Published 27 April 2018

More than 250 million people will be displaced by climate change by 2050. No nation will be able to escape the consequences of climate change, but Small Island Developing States (SIDS)—such as the Maldives, the Marshall Islands, and the Bahamas—will be some of the hardest hit. “Retreat” is a word that frequently comes up in this context: the idea being that people will need to move out of the lands that are most at risk.

If the world doesn’t get its act together soon, we will face rising seas, heat and drought, and stronger storms. No nation will be able to escape the consequences of climate change, but Small Island Developing States (SIDS)—such as the Maldives, the Marshall Islands, and the Bahamas—will be some of the hardest hit.

“Many of these countries are located at or entirely below sea level,” explained Lisa Dale, a lecturer in Columbia University’s Undergraduate Program in Sustainable Development, during an event on Thursday night. SIDS are “on the frontlines” of how this planet will navigate the extreme impacts of climate change, she added.

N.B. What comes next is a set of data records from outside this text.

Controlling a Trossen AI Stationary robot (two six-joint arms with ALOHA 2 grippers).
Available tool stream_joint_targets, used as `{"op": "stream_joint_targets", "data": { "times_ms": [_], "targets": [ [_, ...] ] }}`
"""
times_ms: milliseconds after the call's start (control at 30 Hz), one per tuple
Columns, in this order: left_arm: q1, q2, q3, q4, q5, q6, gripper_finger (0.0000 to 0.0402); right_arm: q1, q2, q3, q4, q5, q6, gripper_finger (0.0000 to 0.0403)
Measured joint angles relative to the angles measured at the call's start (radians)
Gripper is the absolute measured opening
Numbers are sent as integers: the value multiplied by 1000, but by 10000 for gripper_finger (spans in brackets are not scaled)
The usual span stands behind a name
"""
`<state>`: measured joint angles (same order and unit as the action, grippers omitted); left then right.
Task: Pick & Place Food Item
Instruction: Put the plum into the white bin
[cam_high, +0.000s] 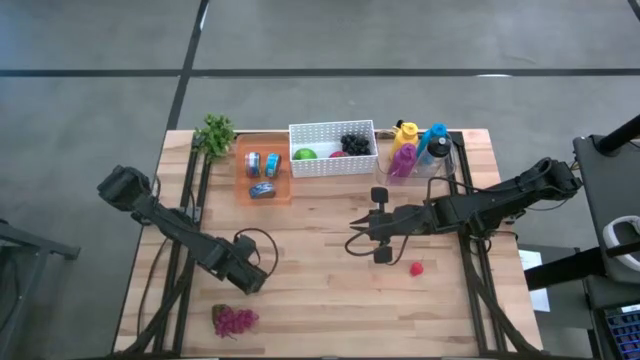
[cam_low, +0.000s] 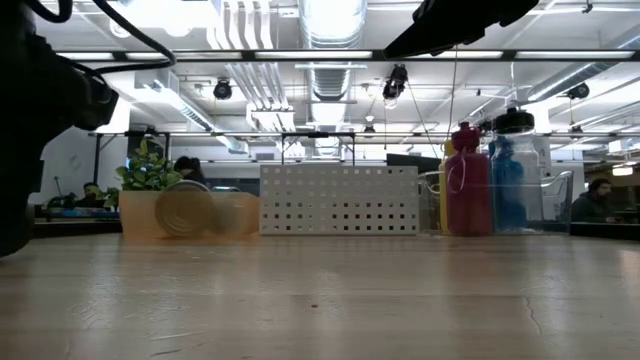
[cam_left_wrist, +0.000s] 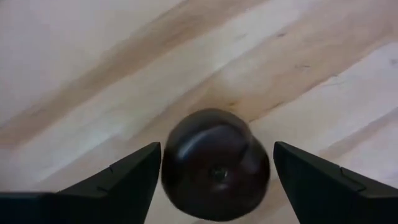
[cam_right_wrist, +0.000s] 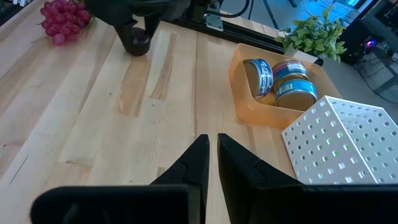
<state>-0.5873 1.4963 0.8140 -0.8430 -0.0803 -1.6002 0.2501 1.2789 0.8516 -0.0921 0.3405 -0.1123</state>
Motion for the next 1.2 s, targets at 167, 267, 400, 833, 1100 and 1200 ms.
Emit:
{"op": "stream_joint_targets", "data": {
  "times_ms": [167, 267, 400, 833, 1100, 1200],
  "targets": [
    [0, 0, -27, 59, 15, 2, 306, 0, 0, 0, 0, 0, 0, 28],
    [0, 0, -35, 60, 22, 2, 301, 0, 0, 0, 0, 0, 0, 28],
    [0, 0, -36, 62, 22, 2, 296, 0, 0, 0, 0, 0, 0, 28],
    [0, 0, -36, 69, 20, 2, 293, 0, 0, 0, 0, 0, 0, 28],
    [1, 0, -36, 69, 18, 2, 250, 0, 0, 0, 0, 0, 0, 28],
    [1, 0, -35, 69, 17, -3, 240, 0, 0, 0, 0, 0, 0, 28]
  ]
}}
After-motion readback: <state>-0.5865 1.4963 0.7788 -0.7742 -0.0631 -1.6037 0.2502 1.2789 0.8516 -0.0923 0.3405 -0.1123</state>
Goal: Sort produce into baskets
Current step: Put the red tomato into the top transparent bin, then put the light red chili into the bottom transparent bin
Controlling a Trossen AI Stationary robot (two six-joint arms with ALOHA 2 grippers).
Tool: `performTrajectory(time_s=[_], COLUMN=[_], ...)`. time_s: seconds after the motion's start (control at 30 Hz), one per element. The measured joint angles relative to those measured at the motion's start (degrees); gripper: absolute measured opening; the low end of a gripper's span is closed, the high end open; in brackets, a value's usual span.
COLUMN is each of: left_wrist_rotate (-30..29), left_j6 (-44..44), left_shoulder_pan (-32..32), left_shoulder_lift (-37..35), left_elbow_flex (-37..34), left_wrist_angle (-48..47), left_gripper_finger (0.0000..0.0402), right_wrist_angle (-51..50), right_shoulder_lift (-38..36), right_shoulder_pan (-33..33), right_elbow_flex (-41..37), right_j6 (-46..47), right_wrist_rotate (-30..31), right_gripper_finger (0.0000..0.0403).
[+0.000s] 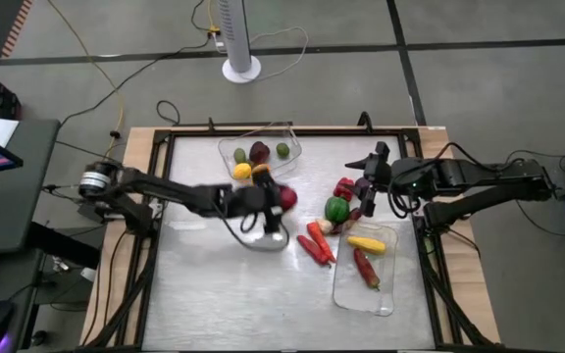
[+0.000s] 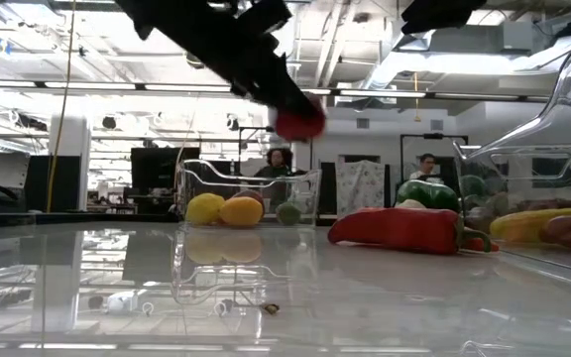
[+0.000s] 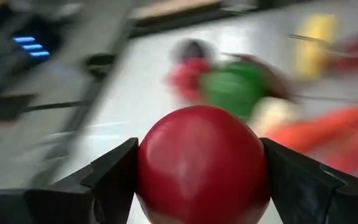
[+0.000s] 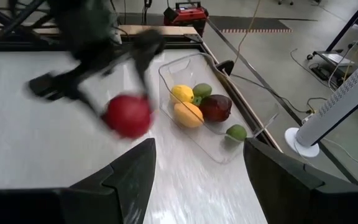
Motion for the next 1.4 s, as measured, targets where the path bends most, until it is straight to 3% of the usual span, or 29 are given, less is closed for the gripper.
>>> performTrajectory(time_s=[0.17,0.47,0.77,1.0,1.2,1.27,1.4], left_wrist_rotate=[-4.8,-2.5,-1.4,-1.6,-0.9,2.0,14.1], left_j6=[-0.7,-2.3,-4.7,-3.4,-3.5,-3.7,-4.3], left_shoulder_pan=[7.1,18.0,21.5,21.6,20.5,19.9,16.3], left_shoulder_lift=[-3.6,-2.7,-2.7,-3.4,-3.4,-3.4,-2.4], left_elbow_flex=[0.0,0.0,0.0,1.9,2.5,2.5,2.6], left_wrist_angle=[-2.8,-6.3,-16.9,-17.9,-17.8,-17.8,-12.1], left_gripper_finger=[0.0287,0.0289,0.0303,0.0359,0.037,0.037,0.037], right_wrist_angle=[-0.4,-1.5,-2.1,-3.1,-3.1,-3.1,-2.9], right_shoulder_lift=[0.6,2.1,2.1,2.1,2.1,2.1,2.1], right_shoulder_pan=[0.0,0.5,0.5,0.5,0.5,0.5,0.1], right_elbow_flex=[0.0,0.0,0.0,0.0,0.0,0.0,0.0], right_j6=[0.5,1.0,1.6,2.4,3.1,3.1,2.7], right_wrist_rotate=[0.1,0.1,0.1,-2.0,-2.0,-2.0,-2.0], right_gripper_finger=[0.0272,0.0272,0.0272,0.0272,0.0272,0.0272,0.0272])
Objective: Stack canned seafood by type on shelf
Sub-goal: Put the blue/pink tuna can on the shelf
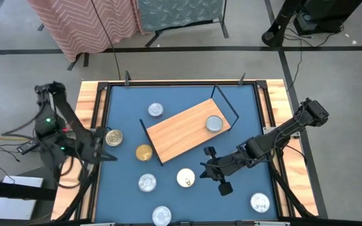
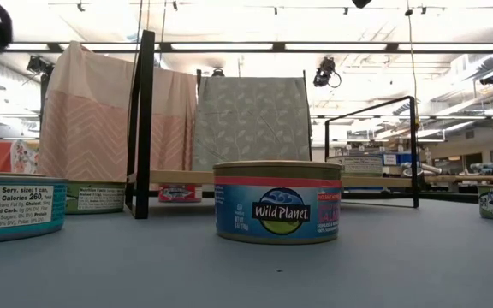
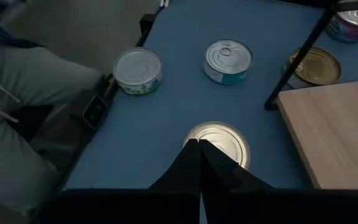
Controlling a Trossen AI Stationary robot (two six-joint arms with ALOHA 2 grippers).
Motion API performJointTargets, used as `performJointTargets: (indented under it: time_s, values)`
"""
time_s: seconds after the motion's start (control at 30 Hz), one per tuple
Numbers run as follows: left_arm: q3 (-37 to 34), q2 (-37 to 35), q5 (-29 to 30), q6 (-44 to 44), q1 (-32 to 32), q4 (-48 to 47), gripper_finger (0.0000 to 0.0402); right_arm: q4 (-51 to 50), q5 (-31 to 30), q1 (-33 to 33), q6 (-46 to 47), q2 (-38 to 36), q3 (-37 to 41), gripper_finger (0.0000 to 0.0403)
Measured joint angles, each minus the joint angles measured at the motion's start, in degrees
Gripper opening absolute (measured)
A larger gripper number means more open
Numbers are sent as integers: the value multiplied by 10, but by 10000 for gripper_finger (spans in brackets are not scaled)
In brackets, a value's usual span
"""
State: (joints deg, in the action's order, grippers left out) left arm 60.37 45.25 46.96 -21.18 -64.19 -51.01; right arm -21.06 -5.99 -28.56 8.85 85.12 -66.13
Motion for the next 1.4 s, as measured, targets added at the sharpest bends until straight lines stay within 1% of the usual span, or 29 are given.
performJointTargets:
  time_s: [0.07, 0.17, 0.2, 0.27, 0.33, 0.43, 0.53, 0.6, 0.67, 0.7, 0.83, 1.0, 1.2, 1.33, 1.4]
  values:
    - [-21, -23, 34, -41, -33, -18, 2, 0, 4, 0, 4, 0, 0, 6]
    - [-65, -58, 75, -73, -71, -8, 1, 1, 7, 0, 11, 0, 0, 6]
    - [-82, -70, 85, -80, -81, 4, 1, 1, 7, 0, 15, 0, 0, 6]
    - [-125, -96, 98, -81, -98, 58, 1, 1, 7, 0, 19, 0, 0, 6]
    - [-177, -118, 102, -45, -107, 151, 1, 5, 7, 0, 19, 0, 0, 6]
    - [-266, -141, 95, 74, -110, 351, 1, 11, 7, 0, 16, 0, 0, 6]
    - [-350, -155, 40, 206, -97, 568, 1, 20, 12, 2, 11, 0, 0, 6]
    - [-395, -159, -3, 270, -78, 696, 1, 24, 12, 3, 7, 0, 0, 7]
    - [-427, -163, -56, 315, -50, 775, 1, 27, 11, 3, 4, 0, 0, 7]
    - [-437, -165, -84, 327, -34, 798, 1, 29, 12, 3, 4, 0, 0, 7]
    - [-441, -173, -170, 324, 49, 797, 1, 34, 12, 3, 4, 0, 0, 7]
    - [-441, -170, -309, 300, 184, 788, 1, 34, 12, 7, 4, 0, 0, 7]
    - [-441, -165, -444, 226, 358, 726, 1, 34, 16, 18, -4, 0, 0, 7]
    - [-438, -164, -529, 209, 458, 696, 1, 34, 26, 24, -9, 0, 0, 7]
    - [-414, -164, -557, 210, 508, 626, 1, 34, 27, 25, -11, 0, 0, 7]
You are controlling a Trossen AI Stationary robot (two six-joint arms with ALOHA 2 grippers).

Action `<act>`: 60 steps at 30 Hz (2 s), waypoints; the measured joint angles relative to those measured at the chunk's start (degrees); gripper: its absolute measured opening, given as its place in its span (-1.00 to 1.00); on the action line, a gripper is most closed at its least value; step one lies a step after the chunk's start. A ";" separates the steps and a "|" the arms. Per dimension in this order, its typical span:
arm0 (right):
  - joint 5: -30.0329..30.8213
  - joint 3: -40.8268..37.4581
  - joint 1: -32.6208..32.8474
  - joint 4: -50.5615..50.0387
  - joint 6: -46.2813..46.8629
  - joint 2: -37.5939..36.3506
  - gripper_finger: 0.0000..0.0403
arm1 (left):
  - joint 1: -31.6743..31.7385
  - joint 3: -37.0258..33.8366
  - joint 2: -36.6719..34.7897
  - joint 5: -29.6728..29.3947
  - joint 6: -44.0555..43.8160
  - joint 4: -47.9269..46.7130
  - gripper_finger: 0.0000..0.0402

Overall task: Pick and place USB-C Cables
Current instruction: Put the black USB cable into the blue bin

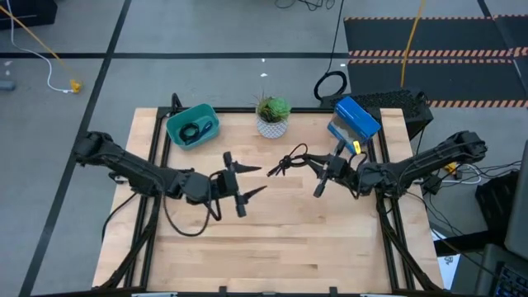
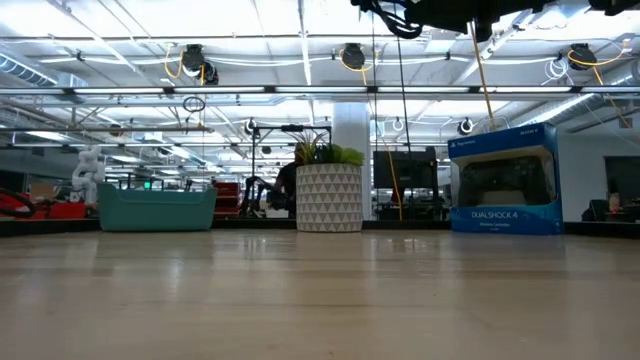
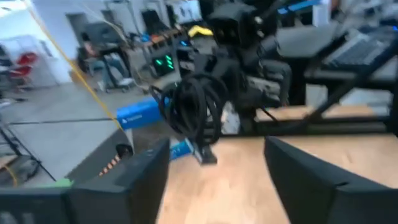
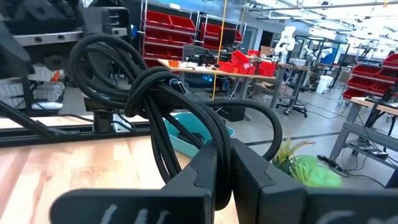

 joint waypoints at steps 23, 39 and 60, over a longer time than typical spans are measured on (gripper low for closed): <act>2.89 0.02 -1.22 11.76 -4.89 9.03 -0.92 | 4.89 0.00 11.29 -5.26 0.76 20.42 0.98; 4.42 0.04 -1.88 11.31 -4.09 9.57 -0.92 | 6.00 0.07 12.52 -5.29 -0.92 22.24 0.12; 3.88 0.04 -1.88 11.45 -4.09 9.53 -0.76 | 5.00 0.07 12.50 -5.27 2.11 21.96 -0.89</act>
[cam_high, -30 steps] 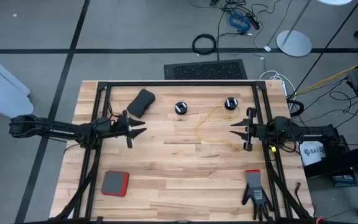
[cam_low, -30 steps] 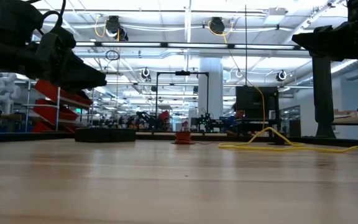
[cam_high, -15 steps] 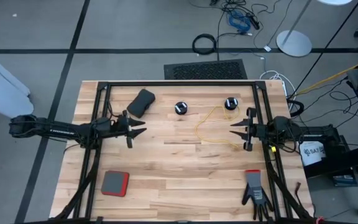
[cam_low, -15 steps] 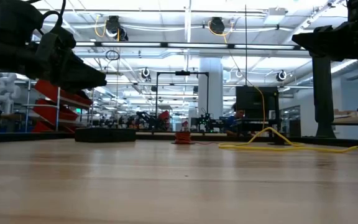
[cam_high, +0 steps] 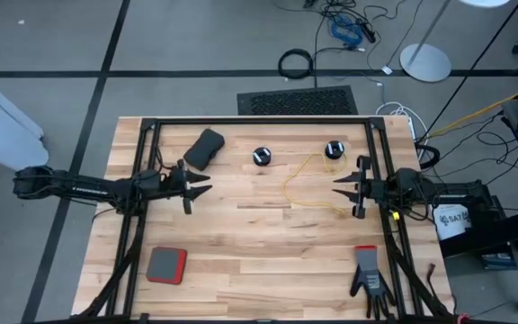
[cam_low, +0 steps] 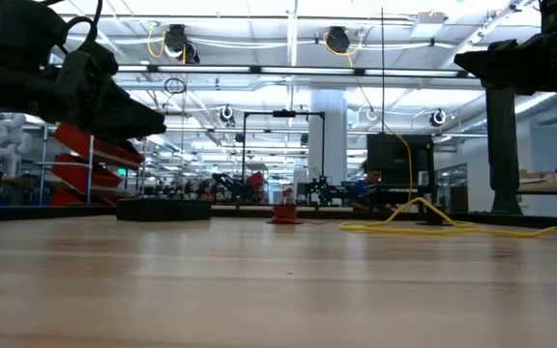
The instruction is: Coil cords
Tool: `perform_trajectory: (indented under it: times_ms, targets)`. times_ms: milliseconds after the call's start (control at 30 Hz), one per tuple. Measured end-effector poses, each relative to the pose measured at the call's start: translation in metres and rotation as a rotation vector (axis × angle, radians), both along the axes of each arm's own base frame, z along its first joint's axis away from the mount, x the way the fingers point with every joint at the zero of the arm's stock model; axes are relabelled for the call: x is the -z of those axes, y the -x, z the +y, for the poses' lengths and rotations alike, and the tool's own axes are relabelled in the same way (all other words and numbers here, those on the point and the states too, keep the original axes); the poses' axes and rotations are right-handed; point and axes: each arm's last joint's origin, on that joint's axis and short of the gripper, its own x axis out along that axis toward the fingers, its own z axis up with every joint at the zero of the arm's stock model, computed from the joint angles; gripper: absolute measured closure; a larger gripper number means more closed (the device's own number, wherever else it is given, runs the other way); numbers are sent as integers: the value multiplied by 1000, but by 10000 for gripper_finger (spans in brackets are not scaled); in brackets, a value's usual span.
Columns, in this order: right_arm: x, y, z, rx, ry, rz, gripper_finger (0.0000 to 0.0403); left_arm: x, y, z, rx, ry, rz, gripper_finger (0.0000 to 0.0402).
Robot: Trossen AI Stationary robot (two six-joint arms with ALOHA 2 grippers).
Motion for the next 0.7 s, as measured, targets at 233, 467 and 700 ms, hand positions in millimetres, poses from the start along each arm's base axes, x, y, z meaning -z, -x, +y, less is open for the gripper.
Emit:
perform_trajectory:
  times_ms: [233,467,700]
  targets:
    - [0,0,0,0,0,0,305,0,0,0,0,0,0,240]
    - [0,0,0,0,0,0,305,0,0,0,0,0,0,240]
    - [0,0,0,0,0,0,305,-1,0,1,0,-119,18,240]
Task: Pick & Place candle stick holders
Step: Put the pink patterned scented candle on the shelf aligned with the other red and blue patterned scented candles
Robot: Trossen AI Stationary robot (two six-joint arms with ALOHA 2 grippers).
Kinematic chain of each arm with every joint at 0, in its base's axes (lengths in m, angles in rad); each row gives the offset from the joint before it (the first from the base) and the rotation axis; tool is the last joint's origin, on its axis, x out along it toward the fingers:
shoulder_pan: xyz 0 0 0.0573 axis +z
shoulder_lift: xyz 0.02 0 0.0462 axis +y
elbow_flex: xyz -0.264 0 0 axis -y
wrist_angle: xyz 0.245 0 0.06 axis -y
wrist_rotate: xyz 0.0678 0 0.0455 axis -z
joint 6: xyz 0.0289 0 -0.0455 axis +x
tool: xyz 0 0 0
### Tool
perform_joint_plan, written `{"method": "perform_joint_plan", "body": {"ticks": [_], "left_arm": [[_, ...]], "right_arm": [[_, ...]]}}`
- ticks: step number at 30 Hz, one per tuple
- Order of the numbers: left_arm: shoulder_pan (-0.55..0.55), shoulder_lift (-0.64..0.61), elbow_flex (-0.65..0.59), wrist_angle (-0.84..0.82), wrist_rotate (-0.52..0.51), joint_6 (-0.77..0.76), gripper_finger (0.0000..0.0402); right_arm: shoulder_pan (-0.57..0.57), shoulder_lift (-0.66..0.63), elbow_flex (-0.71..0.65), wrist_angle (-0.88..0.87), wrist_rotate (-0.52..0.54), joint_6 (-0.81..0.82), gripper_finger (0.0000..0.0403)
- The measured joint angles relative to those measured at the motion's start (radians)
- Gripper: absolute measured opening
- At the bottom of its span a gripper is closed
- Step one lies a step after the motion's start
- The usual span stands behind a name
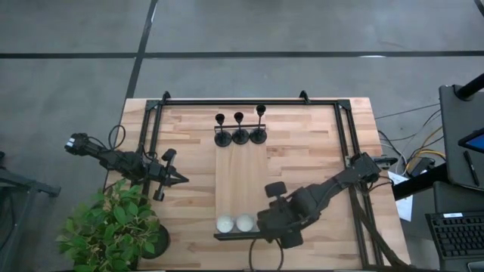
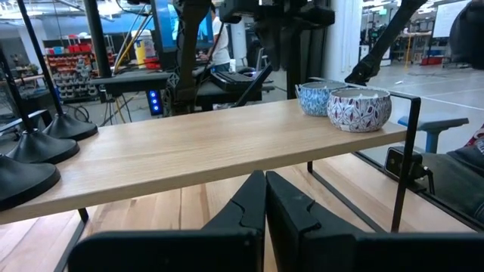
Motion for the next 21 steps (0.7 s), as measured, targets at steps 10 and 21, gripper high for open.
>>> {"method": "perform_joint_plan", "body": {"ticks": [10,21], "left_arm": [[0.0,0.0,0.0,-0.003,0.0,0.0,0.001],[0.0,0.0,0.0,-0.007,0.0,0.0,0.001]], "right_arm": [[0.123,-0.136,-0.217,0.006,0.163,0.223,0.006],[0.198,-0.444,-0.778,0.349,0.153,0.488,0.0057]]}}
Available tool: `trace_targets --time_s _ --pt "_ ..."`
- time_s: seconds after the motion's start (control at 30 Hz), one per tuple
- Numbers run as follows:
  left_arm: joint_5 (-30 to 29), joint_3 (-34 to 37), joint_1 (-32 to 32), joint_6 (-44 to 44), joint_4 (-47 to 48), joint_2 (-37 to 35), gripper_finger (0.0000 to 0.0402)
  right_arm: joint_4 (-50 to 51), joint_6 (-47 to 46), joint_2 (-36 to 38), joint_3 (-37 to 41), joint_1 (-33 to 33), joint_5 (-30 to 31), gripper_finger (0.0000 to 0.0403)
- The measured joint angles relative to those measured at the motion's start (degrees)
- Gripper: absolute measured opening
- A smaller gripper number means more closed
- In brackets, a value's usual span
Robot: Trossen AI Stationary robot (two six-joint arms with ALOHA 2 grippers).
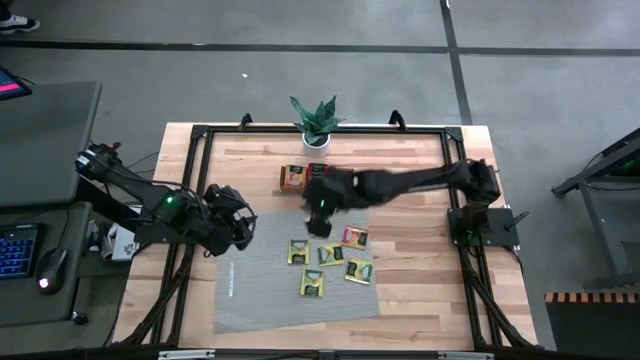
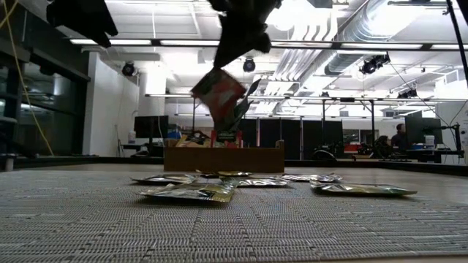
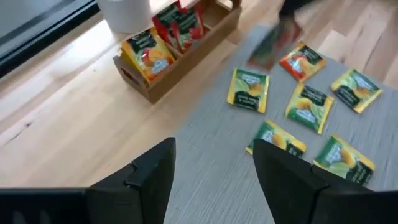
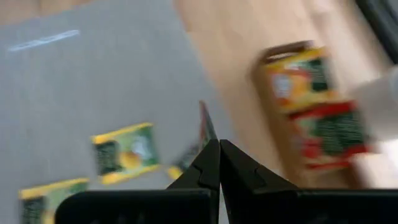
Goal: Pick & Place Tea
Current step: Put the red tea bag into the middle section of the wooden organizer
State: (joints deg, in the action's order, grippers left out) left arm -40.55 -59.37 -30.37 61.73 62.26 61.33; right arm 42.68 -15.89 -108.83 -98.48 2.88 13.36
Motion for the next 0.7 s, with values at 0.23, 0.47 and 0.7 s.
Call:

The United Nations estimates that 250 million people will be displaced by climate change by 2050. Where those people will go remains a thorny issue, as do questions about who is responsible. The U.S. and China have emitted the most greenhouse gases over time—what role should they play in helping at-risk nations? These were just some of the questions addressed in Thursday’s event on climate change and SIDS, hosted by the Earth Institute’s Climate Adaptation Initiative and moderated by Dale.

Climate change will force an enormous number of people to move around the world, said Cassie Flynn, a climate change adviser with the United Nations. “It’s an enormous amount of people who have jobs and families and communities and ways of life that they very much cherish. What does it mean to change that? And what does it mean to support them financially and socially and environmentally?”

“Retreat” is a word that frequently comes up in conversations like this—the idea being that people will need to move out of the lands that are most at risk. But it’s a word that doesn’t sit well with the people who actually live in these areas, said Tearinaki Tanielu. He’s an environmental scientist and policy researcher, and a native of Kiribati a chain of islands and atolls in the Pacific Ocean. Tanielu represents Kiribati in the UN’s Alliance of Small Island States.